* [Exercise goal]: Look through the material below and copy exactly the lines from the line with "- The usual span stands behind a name" to the line with "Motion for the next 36", those two lines included.
START Data listing
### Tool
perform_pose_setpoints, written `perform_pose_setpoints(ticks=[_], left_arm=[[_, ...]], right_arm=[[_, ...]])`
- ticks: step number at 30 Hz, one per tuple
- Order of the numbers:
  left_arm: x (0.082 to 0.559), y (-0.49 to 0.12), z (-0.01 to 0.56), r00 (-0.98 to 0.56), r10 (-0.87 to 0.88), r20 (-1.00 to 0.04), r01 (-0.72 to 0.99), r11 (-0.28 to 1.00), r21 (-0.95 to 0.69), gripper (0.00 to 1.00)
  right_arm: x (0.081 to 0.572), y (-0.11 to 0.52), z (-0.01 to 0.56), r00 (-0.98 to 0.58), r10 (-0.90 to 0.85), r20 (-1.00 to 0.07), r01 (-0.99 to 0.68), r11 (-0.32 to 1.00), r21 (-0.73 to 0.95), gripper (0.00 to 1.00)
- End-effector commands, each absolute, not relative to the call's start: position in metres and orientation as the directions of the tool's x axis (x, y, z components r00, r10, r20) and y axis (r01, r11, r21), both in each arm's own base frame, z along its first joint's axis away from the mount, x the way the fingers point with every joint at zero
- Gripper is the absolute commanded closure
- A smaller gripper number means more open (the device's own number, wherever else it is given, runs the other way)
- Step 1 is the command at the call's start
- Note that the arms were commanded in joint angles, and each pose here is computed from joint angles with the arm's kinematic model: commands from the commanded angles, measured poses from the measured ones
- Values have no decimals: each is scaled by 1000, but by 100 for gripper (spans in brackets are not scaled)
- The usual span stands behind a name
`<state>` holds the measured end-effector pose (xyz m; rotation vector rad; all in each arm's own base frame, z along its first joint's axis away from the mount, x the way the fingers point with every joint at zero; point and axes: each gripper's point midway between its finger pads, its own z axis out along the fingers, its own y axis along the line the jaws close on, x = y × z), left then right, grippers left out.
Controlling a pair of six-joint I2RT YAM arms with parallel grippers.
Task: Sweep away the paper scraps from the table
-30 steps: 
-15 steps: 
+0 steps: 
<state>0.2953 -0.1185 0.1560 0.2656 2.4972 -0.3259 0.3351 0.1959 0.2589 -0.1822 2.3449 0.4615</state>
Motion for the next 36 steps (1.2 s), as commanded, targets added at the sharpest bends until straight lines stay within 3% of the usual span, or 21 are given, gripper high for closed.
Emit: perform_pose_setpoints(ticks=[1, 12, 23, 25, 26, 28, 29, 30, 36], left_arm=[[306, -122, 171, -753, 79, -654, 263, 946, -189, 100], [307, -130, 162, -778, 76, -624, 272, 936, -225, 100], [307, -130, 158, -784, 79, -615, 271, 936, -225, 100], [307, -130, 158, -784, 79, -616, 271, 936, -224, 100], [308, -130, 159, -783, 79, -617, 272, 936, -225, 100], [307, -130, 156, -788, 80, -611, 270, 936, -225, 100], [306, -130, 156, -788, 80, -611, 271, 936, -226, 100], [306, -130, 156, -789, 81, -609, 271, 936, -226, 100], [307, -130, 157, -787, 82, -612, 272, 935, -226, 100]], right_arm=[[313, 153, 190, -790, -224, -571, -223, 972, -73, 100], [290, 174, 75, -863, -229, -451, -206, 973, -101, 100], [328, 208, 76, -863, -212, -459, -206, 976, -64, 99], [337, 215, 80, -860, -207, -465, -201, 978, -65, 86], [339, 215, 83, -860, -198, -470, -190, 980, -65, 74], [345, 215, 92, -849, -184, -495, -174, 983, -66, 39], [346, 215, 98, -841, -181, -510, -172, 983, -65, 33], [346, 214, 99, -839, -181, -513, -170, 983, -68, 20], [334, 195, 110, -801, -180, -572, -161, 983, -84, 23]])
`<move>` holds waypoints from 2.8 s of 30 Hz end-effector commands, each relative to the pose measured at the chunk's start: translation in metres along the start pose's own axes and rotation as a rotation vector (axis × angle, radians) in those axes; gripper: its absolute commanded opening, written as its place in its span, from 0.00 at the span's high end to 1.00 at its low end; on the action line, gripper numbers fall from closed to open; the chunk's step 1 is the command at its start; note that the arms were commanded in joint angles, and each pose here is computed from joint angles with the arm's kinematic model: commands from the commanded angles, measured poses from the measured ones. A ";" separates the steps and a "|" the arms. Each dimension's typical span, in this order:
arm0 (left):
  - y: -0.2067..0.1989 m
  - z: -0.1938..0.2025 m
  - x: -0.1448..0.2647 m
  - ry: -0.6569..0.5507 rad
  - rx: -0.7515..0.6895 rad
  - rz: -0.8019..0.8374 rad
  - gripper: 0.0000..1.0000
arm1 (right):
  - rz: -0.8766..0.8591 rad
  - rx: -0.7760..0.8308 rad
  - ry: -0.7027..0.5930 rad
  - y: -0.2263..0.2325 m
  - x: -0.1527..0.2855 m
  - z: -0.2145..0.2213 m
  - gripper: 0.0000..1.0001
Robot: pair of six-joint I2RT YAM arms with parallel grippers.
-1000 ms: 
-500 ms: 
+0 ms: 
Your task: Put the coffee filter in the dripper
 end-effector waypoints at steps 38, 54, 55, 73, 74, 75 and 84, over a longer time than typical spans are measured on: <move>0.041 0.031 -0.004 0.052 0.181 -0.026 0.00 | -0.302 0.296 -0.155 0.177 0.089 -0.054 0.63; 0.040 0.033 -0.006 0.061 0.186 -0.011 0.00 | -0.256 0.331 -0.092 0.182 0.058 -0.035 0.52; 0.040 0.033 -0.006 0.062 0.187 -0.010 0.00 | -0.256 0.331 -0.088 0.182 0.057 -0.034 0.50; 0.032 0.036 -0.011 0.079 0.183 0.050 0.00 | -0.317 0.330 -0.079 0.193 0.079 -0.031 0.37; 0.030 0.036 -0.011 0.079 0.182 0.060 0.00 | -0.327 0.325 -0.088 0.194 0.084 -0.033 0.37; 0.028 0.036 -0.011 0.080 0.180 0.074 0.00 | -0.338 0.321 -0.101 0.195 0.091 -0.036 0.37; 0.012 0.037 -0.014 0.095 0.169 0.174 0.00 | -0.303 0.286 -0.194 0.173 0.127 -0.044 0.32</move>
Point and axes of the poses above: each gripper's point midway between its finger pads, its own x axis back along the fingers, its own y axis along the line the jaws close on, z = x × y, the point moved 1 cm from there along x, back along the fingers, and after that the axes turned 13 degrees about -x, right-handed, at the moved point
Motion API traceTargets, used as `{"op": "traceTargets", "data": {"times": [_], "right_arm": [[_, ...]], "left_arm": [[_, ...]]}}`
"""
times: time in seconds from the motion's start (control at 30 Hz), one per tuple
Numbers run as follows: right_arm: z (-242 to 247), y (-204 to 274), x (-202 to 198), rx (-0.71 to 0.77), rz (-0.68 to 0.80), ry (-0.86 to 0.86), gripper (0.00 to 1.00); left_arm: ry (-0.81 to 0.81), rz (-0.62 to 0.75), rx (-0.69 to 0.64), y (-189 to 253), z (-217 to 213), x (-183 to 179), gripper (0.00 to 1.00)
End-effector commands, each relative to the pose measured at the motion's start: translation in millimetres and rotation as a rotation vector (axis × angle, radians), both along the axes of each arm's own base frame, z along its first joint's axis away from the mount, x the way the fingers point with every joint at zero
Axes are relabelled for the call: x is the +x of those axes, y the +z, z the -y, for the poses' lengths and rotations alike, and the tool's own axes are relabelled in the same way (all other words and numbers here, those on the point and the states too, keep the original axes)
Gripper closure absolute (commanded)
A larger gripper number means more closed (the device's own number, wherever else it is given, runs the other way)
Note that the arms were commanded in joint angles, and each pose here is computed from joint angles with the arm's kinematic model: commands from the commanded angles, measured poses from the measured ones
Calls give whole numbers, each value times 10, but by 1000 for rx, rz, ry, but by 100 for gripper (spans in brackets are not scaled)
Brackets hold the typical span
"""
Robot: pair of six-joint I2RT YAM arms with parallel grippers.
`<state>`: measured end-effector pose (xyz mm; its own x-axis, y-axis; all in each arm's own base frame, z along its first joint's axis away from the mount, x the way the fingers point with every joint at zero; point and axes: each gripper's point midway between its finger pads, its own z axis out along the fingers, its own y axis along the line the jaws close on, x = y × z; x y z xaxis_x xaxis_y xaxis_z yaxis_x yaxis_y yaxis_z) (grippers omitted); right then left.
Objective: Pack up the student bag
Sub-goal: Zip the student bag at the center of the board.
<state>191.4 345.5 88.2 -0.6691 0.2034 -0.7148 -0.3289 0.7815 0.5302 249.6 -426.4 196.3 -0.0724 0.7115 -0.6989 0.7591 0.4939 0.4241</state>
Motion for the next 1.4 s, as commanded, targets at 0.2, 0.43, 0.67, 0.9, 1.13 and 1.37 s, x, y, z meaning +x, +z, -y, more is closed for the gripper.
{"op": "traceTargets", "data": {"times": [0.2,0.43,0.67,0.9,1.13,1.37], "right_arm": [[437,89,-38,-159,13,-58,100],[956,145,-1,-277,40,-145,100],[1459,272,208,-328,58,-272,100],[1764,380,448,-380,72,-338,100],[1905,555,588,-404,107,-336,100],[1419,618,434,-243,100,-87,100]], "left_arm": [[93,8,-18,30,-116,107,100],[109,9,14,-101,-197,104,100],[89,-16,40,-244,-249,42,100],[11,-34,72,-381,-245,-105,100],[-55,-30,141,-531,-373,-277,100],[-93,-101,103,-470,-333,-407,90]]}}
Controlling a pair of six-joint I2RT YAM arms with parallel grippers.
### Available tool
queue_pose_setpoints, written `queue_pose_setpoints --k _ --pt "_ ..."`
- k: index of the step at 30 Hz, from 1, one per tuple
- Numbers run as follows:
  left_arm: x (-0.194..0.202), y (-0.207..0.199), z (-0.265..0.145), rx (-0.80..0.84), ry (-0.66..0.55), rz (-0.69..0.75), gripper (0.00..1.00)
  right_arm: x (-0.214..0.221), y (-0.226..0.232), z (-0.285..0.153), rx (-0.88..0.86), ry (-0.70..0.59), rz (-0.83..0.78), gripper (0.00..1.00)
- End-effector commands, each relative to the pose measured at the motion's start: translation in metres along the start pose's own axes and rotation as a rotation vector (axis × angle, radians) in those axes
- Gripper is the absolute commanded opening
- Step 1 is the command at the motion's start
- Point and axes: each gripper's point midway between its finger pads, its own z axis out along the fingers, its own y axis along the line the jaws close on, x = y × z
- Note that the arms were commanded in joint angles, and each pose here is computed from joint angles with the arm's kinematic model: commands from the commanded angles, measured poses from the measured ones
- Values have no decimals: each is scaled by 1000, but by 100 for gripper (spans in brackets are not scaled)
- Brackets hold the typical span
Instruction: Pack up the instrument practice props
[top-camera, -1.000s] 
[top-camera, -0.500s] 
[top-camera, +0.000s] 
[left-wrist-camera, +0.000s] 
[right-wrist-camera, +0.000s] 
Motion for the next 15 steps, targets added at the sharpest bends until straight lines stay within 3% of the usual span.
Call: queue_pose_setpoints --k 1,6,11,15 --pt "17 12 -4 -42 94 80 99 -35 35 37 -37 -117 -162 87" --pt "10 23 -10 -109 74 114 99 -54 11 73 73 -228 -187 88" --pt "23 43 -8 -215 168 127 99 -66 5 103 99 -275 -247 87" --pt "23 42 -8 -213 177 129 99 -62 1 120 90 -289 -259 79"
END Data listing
* [Solution]:
- The usual span stands behind a name
`<state>` holds the measured end-effector pose (xyz m; rotation vector rad; all in each arm's own base frame, z along its first joint's axis away from the mount, x the way the fingers point with every joint at zero; point and axes: each gripper's point midway between its finger pads, its own z axis out along the fingers, its own y axis along the line the jaws close on, x = y × z), left then right, grippers left out.
Controlling a pair of six-joint I2RT YAM arms with parallel grippers.
Task: Sweep away the paper scraps from the table
-30 steps: 
-15 steps: 
+0 steps: 
<state>0.2953 -0.1185 0.1560 0.2656 2.4972 -0.3259 0.3351 0.1959 0.2589 -0.1822 2.3449 0.4615</state>
Motion for the next 36 steps (1.2 s), as commanded, targets added at the sharpest bends until straight lines stay within 3% of the usual span, or 21 are given, gripper high for closed.

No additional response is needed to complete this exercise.